GOAL OF THE EXERCISE.
Using the line that contains "q6, gripper (0.00..1.00);" as the first line and the last line of the data as the final one, give every line in that range again exactly.

SOURCE DATA.
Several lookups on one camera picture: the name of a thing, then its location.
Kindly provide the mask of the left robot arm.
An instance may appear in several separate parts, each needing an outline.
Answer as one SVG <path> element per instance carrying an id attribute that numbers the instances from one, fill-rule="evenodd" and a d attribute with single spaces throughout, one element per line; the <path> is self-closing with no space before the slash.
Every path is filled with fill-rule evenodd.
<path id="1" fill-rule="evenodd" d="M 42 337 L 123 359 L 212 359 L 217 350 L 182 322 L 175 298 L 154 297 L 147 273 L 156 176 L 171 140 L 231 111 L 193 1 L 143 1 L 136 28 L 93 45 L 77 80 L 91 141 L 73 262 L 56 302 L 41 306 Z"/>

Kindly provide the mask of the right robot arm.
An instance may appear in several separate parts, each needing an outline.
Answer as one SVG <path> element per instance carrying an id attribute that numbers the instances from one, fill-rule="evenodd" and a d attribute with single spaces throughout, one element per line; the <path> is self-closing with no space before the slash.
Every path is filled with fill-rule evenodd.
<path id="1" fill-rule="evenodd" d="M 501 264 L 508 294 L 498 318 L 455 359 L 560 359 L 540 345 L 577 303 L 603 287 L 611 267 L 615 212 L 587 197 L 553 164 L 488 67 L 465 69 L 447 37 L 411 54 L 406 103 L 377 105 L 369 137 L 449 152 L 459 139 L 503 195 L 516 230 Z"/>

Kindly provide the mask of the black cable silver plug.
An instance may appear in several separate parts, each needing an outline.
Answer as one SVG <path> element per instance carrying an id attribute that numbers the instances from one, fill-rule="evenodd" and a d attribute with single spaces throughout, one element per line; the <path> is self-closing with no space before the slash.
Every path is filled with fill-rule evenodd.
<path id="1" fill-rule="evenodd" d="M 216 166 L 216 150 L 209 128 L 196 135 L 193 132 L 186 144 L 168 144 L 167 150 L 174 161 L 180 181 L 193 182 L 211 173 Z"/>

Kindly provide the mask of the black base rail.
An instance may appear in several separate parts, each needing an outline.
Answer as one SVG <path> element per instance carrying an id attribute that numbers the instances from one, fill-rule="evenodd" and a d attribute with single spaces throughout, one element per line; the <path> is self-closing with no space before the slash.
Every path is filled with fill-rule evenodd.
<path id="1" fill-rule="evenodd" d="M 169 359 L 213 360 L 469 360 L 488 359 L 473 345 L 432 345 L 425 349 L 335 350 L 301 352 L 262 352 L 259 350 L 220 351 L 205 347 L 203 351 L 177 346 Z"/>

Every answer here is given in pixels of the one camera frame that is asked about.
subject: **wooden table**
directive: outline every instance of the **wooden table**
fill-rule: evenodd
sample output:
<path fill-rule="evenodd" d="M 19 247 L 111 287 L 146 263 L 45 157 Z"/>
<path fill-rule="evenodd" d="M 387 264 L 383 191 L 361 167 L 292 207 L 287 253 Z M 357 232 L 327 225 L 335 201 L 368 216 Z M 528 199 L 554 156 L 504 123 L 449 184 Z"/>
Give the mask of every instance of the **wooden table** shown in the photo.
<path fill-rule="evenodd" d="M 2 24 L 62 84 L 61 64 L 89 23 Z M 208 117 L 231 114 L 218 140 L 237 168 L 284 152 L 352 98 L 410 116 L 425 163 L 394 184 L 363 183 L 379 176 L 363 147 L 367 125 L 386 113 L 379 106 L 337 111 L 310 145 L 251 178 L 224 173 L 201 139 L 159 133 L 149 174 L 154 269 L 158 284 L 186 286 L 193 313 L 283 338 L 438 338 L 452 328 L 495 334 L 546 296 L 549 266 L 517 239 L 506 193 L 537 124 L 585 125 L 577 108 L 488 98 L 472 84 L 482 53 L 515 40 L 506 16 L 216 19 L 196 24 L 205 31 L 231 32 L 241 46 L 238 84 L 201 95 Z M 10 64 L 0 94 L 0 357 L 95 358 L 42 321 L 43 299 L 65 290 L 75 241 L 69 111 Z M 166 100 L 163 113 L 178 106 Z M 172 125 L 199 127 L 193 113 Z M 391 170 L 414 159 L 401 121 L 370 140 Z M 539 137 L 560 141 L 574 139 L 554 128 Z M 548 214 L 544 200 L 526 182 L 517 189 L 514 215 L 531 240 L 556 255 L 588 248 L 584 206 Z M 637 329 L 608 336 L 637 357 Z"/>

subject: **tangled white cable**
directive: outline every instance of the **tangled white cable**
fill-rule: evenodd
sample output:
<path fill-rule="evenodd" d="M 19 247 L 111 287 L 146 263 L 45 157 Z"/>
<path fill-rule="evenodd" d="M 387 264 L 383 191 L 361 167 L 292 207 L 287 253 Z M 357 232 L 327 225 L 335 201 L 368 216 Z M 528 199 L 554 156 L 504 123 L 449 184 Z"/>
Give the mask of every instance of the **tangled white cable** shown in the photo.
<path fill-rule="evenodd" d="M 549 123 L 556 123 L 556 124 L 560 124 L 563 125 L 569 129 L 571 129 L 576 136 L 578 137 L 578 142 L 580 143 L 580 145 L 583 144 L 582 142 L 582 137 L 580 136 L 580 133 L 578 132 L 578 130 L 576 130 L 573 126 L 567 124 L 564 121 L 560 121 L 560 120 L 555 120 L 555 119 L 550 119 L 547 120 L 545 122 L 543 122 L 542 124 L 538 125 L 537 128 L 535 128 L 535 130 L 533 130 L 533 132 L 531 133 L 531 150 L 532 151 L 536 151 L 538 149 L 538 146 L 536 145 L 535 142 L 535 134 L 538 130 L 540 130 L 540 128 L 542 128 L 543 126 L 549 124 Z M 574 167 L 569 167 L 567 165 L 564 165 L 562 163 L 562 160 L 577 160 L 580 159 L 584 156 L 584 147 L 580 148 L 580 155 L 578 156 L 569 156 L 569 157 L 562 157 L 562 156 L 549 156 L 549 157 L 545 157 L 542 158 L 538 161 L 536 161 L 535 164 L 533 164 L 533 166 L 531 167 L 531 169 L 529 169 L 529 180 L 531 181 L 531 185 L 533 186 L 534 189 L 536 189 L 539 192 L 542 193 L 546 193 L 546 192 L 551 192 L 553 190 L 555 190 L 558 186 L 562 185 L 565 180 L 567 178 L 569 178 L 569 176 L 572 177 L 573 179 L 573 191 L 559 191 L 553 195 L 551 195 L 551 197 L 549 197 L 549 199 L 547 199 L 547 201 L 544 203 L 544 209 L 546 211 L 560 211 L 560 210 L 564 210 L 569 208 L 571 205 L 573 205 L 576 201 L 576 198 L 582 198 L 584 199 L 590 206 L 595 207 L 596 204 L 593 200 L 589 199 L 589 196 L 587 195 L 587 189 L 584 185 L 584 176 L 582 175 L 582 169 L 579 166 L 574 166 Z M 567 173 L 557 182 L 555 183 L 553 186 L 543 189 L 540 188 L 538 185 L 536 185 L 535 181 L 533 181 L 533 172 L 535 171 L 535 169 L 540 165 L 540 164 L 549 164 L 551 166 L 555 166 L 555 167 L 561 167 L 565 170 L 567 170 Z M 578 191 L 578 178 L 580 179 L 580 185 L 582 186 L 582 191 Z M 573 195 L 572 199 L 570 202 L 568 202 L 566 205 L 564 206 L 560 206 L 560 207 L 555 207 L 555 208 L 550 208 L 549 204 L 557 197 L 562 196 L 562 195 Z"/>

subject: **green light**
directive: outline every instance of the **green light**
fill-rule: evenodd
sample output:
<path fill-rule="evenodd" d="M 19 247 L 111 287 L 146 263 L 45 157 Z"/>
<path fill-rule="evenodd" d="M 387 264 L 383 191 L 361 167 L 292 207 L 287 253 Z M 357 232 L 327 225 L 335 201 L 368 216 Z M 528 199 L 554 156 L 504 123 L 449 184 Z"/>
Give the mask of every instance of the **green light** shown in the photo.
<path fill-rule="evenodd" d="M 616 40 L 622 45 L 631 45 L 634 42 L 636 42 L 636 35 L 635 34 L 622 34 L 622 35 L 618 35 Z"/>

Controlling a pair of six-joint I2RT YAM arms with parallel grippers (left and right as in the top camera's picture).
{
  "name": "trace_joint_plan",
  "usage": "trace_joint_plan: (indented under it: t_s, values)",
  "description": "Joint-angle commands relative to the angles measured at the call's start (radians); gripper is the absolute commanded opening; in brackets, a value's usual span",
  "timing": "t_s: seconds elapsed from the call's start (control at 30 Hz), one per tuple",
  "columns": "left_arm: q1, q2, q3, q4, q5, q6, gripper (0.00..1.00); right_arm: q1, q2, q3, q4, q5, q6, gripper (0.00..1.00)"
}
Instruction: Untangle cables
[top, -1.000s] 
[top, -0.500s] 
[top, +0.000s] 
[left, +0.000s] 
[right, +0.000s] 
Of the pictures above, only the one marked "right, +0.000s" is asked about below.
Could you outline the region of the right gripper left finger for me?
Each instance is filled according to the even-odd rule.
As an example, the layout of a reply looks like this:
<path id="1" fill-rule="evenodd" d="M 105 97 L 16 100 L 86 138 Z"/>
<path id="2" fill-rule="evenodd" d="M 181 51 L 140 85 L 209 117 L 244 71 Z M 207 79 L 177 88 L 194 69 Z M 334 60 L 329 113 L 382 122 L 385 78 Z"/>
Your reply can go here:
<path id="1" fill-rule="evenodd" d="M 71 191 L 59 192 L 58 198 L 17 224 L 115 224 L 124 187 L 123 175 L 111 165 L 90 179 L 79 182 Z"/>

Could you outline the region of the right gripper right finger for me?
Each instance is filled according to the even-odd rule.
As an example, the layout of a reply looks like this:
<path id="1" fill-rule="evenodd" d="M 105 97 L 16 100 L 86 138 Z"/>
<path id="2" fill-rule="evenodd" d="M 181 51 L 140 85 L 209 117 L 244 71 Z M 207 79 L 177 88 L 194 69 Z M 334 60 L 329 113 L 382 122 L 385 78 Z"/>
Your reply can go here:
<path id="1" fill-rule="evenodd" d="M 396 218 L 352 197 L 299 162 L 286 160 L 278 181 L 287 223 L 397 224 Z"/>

RESPONSE TO THIS TASK.
  "columns": "left_arm: q1, q2, q3, q4, q5, q6, gripper (0.00..1.00); right_arm: q1, q2, q3, q4, q5, q6, gripper (0.00..1.00)"
}
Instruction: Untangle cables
[top, -1.000s] 
[top, -0.500s] 
[top, +0.000s] 
[left, +0.000s] 
[right, +0.000s] 
Of the pictures above, only the one marked "right, +0.000s" is asked about below.
Could you outline the region of the right gripper left finger for me?
Each instance is filled according to the even-odd rule.
As an example, the layout of a reply looks like this:
<path id="1" fill-rule="evenodd" d="M 105 97 L 16 100 L 86 138 Z"/>
<path id="2" fill-rule="evenodd" d="M 181 51 L 140 85 L 209 117 L 244 71 Z M 207 79 L 177 88 L 194 69 Z M 334 60 L 329 113 L 382 122 L 385 78 Z"/>
Your reply can go here:
<path id="1" fill-rule="evenodd" d="M 71 191 L 59 192 L 58 198 L 17 224 L 115 224 L 124 187 L 123 175 L 111 165 L 90 179 L 79 182 Z"/>

Could you outline the region of the right gripper right finger for me?
Each instance is filled according to the even-odd rule.
As an example, the layout of a reply looks like this:
<path id="1" fill-rule="evenodd" d="M 105 97 L 16 100 L 86 138 Z"/>
<path id="2" fill-rule="evenodd" d="M 181 51 L 140 85 L 209 117 L 244 71 Z M 207 79 L 177 88 L 194 69 Z M 334 60 L 329 113 L 382 122 L 385 78 Z"/>
Your reply can go here:
<path id="1" fill-rule="evenodd" d="M 396 218 L 352 197 L 299 162 L 286 160 L 278 181 L 287 223 L 397 224 Z"/>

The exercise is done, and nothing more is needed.